**WHAT TO WORK ON:** Find the word "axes" in the listing, and copy out each line where it turns up.

**PROVIDED MATERIAL:**
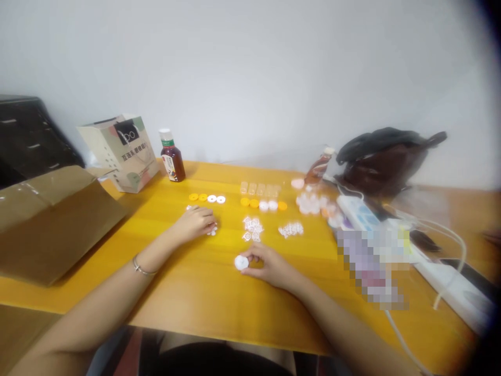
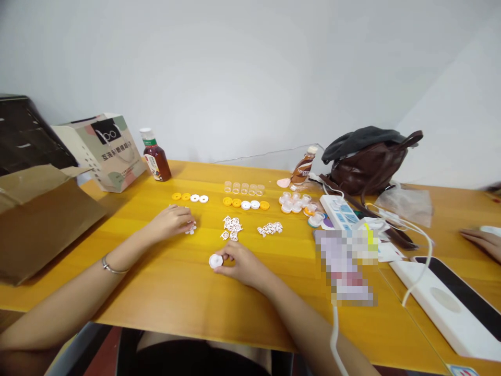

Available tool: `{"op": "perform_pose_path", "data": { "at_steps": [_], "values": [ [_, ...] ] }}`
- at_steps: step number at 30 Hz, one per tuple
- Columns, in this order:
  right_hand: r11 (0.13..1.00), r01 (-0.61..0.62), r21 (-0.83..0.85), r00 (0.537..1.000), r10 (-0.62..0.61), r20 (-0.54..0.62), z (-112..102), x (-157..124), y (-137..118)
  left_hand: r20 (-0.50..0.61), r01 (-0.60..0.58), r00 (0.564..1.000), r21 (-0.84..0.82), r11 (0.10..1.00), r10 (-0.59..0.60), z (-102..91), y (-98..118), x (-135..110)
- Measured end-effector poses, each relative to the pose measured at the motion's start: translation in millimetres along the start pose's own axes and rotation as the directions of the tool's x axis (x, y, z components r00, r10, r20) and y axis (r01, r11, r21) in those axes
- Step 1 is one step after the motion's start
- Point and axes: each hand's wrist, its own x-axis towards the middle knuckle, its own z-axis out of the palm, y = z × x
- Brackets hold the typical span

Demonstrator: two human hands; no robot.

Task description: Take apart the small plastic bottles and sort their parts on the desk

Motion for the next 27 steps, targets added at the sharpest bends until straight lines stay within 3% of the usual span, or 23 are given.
{"op": "perform_pose_path", "data": {
  "at_steps": [6, 13, 20, 27],
  "values": [
    [1.000, 0.003, -0.015, 1.000, -0.003, -0.001, 0, 0, 1, 0.057, -0.014, 0.998, 0.002, 1.000, 0.014, 2.8, 5, 4],
    [1.000, 0.014, -0.011, 1.000, -0.014, 0.001, 0, 0, 2, 0.094, 0.001, 0.995, -0.182, 0.983, 0.017, -0.2, 3, 3],
    [1.000, 0.010, -0.006, 1.000, -0.010, 0.022, 0, 0, 3, 0.056, 0.199, 0.980, -0.266, 0.943, -0.191, 2.6, 1, -1],
    [1.000, 0.007, -0.003, 1.000, -0.007, 0.030, 0, 0, 4, 0.112, 0.259, 0.966, -0.376, 0.890, -0.234, 9.1, 2, -1]
  ]
}}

**SOLVED EXERCISE:**
- Measured end-effector poses, each relative to the pose measured at the motion's start: translation in millimetres along the start pose's own axes and rotation as the directions of the tool's x axis (x, y, z components r00, r10, r20) and y axis (r01, r11, r21) in those axes
- Point and axes: each hand's wrist, its own x-axis towards the middle knuckle, its own z-axis out of the palm, y = z × x

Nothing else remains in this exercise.